简体   繁体   中英

Efficiently parse the huge string response

I have a service which returns back the data in the below format. I have shortened it down for understanding but in general this is pretty big response. Format is always going to be the same.

process=true
version=2
DataCenter=dc2
    Total:2
    prime:{0=1, 1=2, 2=3, 3=4, 4=1, 5=2}
    obvious:{0=6, 1=7, 2=8, 3=5, 4=6}
    mapping:{3=machineA.dc2.com, 2=machineB.dc2.com}
    Machine:[machineA.dc2.com, machineB.dc2.com]
DataCenter=dc1
    Total:2
    prime:{0=1, 1=2, 2=3, 3=4, 4=1, 5=2, 6=3}
    obvious:{0=6, 1=7, 2=8, 3=5, 4=6, 5=7}
    mapping:{3=machineP.dc1.com, 2=machineQ.dc1.com}
    Machine:[machineP.dc1.com, machineQ.dc1.com]
DataCenter=dc3
    Total:2
    prime:{0=1, 1=2, 2=3, 3=4, 4=1, 5=2}
    obvious:{0=6, 1=7, 2=8, 3=5, 4=6}
    mapping:{3=machineO.dc3.com, 2=machineR.dc3.com}
    Machine:[machineO.dc3.com, machineR.dc3.com]

I am trying to parse the above data and store it in three different Maps.

  • Prime map: Map<String, Map<Integer, Integer>> prime = new HashMap<String, Map<Integer, Integer>>();
  • Obvious map: Map<String, Map<Integer, Integer>> obvious = new HashMap<String, Map<Integer, Integer>>();
  • Mapping map: Map<String, Map<Integer, String>> mapping = new HashMap<String, Map<Integer, String>>();

Below is the description:

  • In Prime map, key will be dc2 and the value will be {0=1, 1=2, 2=3, 3=4, 4=1, 5=2} .
  • In Obvious map, key will be dc2 and the value will be {0=6, 1=7, 2=8, 3=5, 4=6} .
  • In Mapping map, key will be dc2 and the value will be {3=machineA.dc2.com, 2=machineB.dc2.com} .

Similarly for other datacenters as well.

What is the best way to parse the above string response?

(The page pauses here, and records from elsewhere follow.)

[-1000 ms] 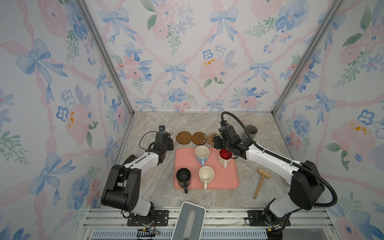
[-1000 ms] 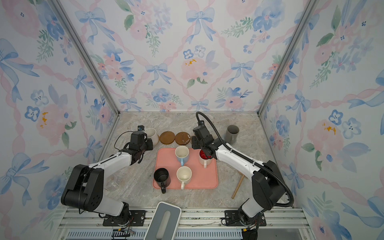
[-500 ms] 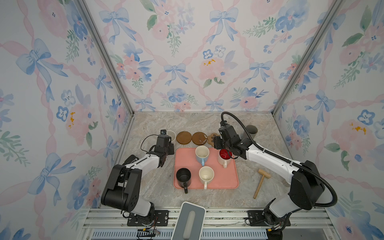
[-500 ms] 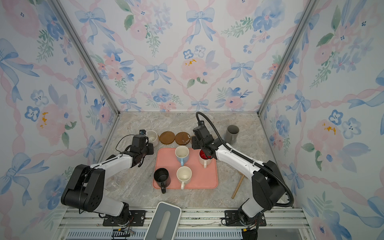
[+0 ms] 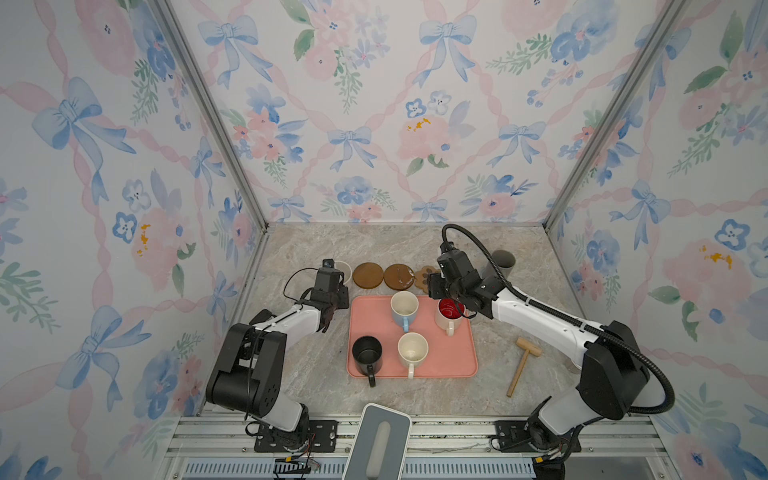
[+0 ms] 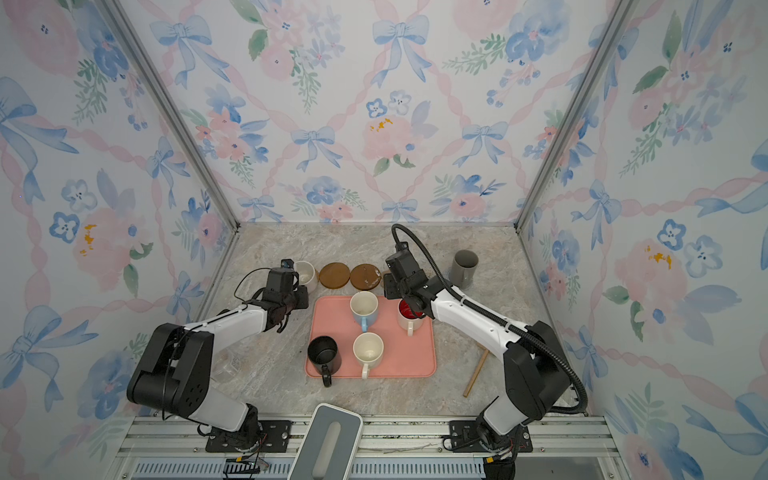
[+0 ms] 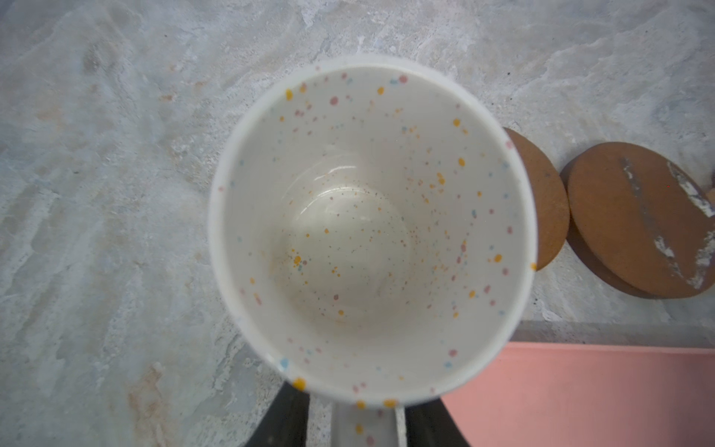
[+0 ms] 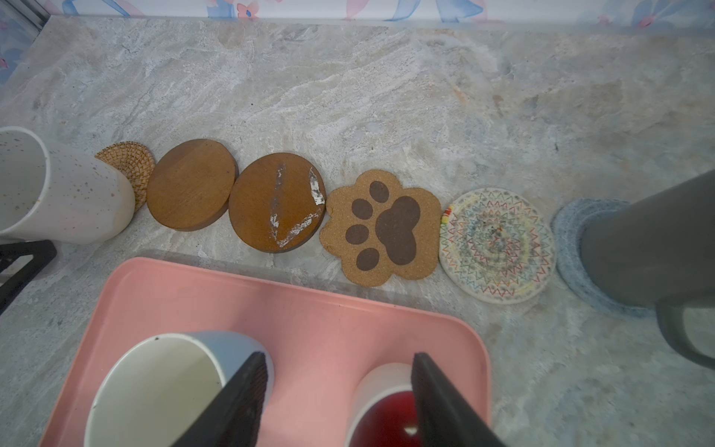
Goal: Place cups on coasters
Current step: Place the cup on the coaster.
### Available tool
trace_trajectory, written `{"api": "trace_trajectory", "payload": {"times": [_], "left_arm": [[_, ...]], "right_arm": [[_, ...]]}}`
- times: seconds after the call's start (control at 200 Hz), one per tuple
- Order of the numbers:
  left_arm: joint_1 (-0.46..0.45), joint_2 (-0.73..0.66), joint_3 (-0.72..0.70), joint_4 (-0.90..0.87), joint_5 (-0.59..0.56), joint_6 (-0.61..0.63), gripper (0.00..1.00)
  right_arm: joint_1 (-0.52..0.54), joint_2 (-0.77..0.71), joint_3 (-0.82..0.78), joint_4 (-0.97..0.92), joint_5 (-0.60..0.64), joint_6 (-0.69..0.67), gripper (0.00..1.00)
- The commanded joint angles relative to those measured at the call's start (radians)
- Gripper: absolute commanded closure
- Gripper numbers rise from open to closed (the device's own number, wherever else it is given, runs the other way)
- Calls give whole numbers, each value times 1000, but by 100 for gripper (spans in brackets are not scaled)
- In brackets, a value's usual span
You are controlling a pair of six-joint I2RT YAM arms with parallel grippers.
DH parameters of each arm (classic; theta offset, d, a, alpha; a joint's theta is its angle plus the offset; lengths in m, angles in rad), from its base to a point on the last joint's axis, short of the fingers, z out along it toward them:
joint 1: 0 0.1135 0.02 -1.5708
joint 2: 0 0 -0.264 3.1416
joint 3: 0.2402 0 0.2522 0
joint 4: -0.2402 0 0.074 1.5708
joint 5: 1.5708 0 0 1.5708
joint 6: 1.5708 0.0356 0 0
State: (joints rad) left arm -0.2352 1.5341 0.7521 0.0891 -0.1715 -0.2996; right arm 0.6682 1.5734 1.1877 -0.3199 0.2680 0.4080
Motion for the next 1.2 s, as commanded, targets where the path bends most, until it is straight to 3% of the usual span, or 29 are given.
{"api": "trace_trajectory", "payload": {"times": [0.0, 0.21, 0.475, 1.195], "left_arm": [[-4, 21, 30, -9, -4, -13, 63], [-3, 35, 39, -11, 0, -13, 70], [-5, 57, 63, -32, 0, -10, 100], [-44, -69, 85, -29, -105, -7, 100]], "right_arm": [[-12, 0, 20, -19, -4, -10, 37], [-15, -1, 18, -22, -4, -10, 37], [-18, -2, 14, -23, -5, -11, 37], [-22, -4, 9, -20, -7, -9, 37]]}}
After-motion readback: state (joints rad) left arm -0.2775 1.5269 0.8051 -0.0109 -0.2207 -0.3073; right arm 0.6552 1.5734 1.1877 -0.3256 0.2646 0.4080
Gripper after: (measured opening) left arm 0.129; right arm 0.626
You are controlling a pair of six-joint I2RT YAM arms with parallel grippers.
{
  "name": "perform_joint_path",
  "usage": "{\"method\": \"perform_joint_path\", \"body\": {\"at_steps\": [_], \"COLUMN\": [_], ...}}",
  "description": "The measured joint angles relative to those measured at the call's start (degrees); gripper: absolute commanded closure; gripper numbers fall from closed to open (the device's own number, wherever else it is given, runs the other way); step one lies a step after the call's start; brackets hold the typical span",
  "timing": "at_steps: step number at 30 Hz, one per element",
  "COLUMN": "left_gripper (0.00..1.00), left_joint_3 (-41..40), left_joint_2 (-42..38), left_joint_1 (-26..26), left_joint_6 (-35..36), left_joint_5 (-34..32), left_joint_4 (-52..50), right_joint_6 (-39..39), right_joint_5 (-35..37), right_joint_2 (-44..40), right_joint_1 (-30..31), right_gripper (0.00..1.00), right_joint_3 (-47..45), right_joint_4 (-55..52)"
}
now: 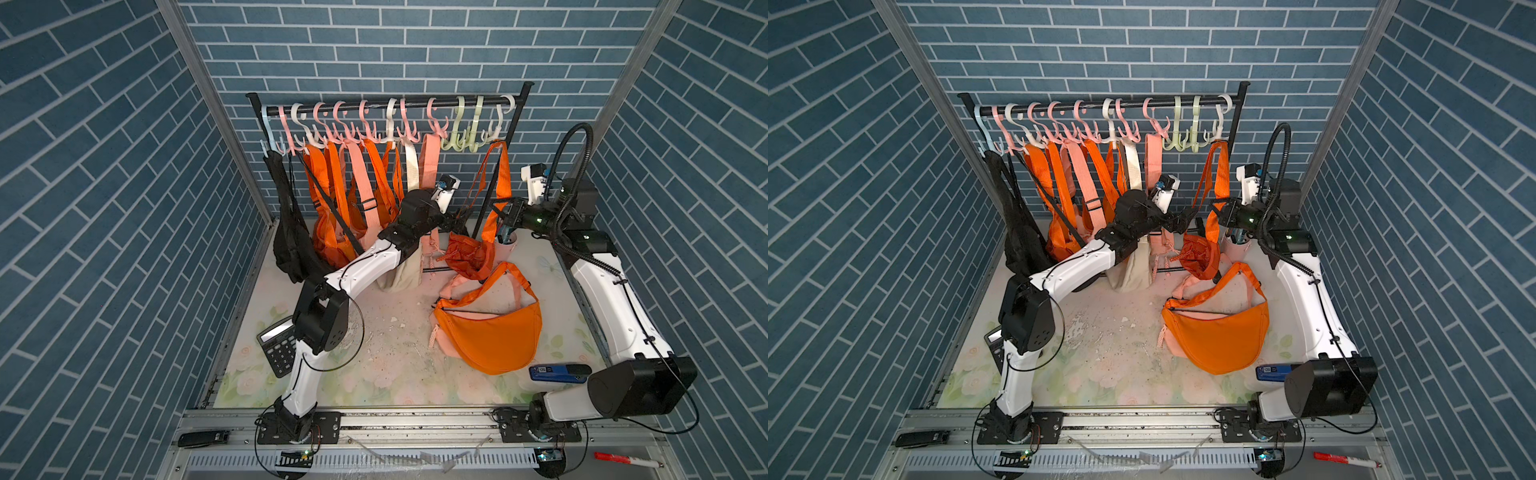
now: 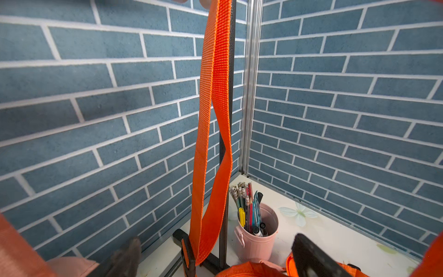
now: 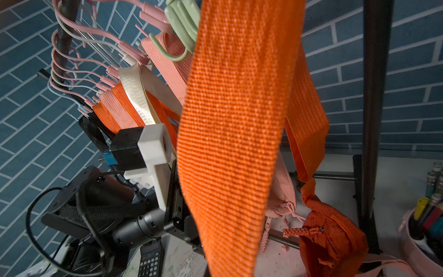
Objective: Take the bag off the hook
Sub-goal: Pick up the bag from the hook.
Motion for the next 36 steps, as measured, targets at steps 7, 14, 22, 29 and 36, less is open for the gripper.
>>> {"method": "perform_joint_path", "body": {"at_steps": [7, 14, 22, 29, 36], "left_gripper": [0.01, 0.04, 0.17, 0.41, 0.85], "left_joint_3": [7.56, 15.5, 22.16, 25.2, 27.23], "left_joint_2": [6.54, 12.98, 18.64, 21.46, 24.02], "left_joint_1": [0.2, 0.2, 0.17, -0.48, -1.01], "left_joint_6": [-1.64, -2.84, -5.73, -6.95, -7.87], "left_joint_5": [2.23, 2.84, 2.54, 1.22, 0.39], "left_joint_4": [1.29, 1.92, 2.08, 2.38, 3.13], "right_joint_6": [0.5, 1.97, 3.43, 4.55, 4.55], "right_joint_5": [-1.14, -2.08, -2.75, -3.32, -3.41], "right_joint_2": [-0.09, -0.37, -1.6, -2.67, -2.67], "right_joint_1": [0.0, 0.02, 0.04, 0.22, 0.28], "right_gripper": [1.0, 1.0, 1.0, 1.0, 1.0], "right_joint_3": [-0.92, -3.26, -5.14, -6.12, -6.12], "right_joint_4": [1.29, 3.67, 5.73, 7.04, 7.06]}}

Should I use regex here or simple string parsing?

public class DataParser {
    public static void main(String[] args) {
        String response = getDataFromURL();
        // here response will contain above string
        parseResponse(response);            
    }

    private void parseResponse(final String response) {
        // what is the best way to parse the response?
    }   
}

Any example will be of great help.

You can do like ShellFish recommends and split the response by '\\n' and then process each line.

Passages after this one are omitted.